Take a minute and laugh a classic joke for a month!!

Updated on healthy 2024-04-01
8 answers
  1. Anonymous users2024-02-07

    I'm not a casual person, I'm not a casual person!

  2. Anonymous users2024-02-06

    The boss called ** to the secretary: I will accompany you to Beijing to have fun these days, you are ready to call the secretary ** to her husband: In the past few days, I am going to go to Beijing with the boss for a meeting and my husband will play Kailu ** to my lover:

    My wife is not at home these days, and I accompany my lover to call ** to tutor students: In the past few days, the teacher has something to do, and the students who have suspended class call to the banquet to talk to grandpa: I don't have classes these days, grandpa, you play with me Grandpa calls the secretary **:

  3. Anonymous users2024-02-05

    It is recommended to watch Guo Degang's cross talk, which is being chosen. Beg.

  4. Anonymous users2024-02-04

    F: Really?

    M: I'm everywhere!

    F: Dizzy......

    M: Come, faint in my arms, com on baby!

    F: Hehe...What's your name?

    M: I didn't scream, and you didn't insult me?

    F: I'm asking for your name.

    M: Oh yes, my surname is Nangong and my name is Pengyou, referred to as Nanpengyou!

    F: Hehe, friend...

    M: Yes, please call me my full name boyfriend, okay?

    Woman: If you don't come, you take advantage of me again...

    M: You're not a vegetable in the market, why should I take advantage of you?
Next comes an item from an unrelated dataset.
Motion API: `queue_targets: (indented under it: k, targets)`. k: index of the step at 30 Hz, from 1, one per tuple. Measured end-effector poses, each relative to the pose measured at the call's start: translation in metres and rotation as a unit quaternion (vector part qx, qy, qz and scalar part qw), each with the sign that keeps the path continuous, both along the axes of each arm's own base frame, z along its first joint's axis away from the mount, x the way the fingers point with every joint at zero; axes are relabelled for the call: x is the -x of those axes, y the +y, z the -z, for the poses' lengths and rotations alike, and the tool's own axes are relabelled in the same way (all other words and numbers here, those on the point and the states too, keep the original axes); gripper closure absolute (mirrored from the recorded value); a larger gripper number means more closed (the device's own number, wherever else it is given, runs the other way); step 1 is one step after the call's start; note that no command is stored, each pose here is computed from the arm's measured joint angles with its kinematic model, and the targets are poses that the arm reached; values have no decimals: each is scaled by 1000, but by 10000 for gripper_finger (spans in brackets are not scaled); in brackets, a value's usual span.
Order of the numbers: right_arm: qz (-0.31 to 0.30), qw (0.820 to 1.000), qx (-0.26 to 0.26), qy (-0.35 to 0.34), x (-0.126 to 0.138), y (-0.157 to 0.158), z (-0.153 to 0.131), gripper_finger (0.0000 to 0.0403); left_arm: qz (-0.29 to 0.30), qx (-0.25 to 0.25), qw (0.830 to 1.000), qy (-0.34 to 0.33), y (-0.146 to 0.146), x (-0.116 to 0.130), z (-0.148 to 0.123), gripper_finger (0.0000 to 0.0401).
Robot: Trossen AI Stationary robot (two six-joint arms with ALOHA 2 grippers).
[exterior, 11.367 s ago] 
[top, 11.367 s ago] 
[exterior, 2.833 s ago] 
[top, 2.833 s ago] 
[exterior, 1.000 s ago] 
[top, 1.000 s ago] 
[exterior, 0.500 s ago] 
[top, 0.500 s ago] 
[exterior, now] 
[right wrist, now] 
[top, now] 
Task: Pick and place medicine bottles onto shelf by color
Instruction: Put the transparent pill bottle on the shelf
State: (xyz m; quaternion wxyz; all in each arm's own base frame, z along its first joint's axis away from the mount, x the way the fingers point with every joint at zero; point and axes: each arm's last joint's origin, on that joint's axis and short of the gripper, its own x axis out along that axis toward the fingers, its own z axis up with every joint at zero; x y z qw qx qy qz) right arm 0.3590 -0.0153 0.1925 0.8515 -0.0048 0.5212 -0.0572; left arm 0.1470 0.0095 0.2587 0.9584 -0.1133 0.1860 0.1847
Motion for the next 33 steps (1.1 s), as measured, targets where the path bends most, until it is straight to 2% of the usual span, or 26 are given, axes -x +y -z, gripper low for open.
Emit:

    F: You ......M: Oh, tears! Actually, that was my stage name just now, my surname is Ni, my name is Lao Gong, are you?

    Female: Forehead ......My name is Xiaowei!

    M: It's you!

    F: You know me?

    M: Well, I hum you every day!

    F: What's the matter?

    M: Xiaowei, do you know how much I love you...

    F: Hehe, you're so humorous!

    M: That's what everybody says!

    F: You're not modest.

    M: Wrong! It's me who I'm not hypocritical!

    F: You're narcissistic!

    M: Wrong! I'm confident!

    F: I obeyed you...

    M: I'm 60 kilograms, can you take it?

    F: ......How old are you?

    M: I can't describe it, it's very burly!

    F: I'm asking you how old you are?

    M: Twenty-two gets four, four-forty-six, sixteen plus eight minus four, how much does it get?

    F: Hehe, I'm eighteen.

    M: Eighteen is good!

    F: How so?

    M: They all say eighteen eighteen and one flower!

    F: So what?

    M: I dare to pick you up, how?

    F: I'm a rose with thorns, aren't you afraid?

    M: I can't type the word pa.

    Female ** shifting topic): Where are you?

    Male: Nakahara. Female: Forehead ......Nakahara**?

    M: I'm ashamed that I don't have a fixed place for my home in the lower four seas!

    F: Really?

    M: With your wisdom, I can coax you, right?

    F: That's what I said...But don't you want to have a real home?

    M: I don't want to, it's just...

    F: Just what?

    M: It's just that no girl wants to compete with me**.

    F: Go find one!

    M: In today's society, true love is hard to find, so how easy is it to talk about it?

    F: Hey, don't be so upset, there will be!

    M: Will you? I'm so lonely, I don't know when I'll get rid of it?

    F: I'm talking to you now, and you're still lonely?

    M: No, it feels good, but unfortunately it's only temporary...

    F: Aren't you afraid that you won't be able to type?

    Man: Oh, I'm going to pick your thorny rose.

    F: I've collected the thorns, pick me home and don't let me wither, can you do it?

    M: There are two songs that I promise you...

    F: Which two?

    M: "Xiaowei" and "Flower Messenger".

    F: Really? M: Indeed, this heart and earth can be seen by the sun and the moon!

    F: Well, boyfriend!

    M: Hehe, it's better to call me Lao Gong!

    F: Hmm...Husband!

    M: ShhhhDon't talk about it, wife, someone is watching our conversation!

    F: Oh, that's true.

  5. Anonymous users2024-02-03

    Once upon a time there was a mountain, there was a temple on the mountain, there was a monk in the temple who was peeing, I pushed the door, he put the chrysanthemum hair, the black hair scared me.

  6. Anonymous users2024-02-02

    Once upon a time there was a mountain, and on the hill there was a temple, and there was a temple in the temple.

  7. Anonymous users2024-02-01

    Coax girls to be happy and humorous jokes, and have girlfriends who can talk about it!

  8. Anonymous users2024-01-31

    Dizzy, though, thank you. I have a laugh.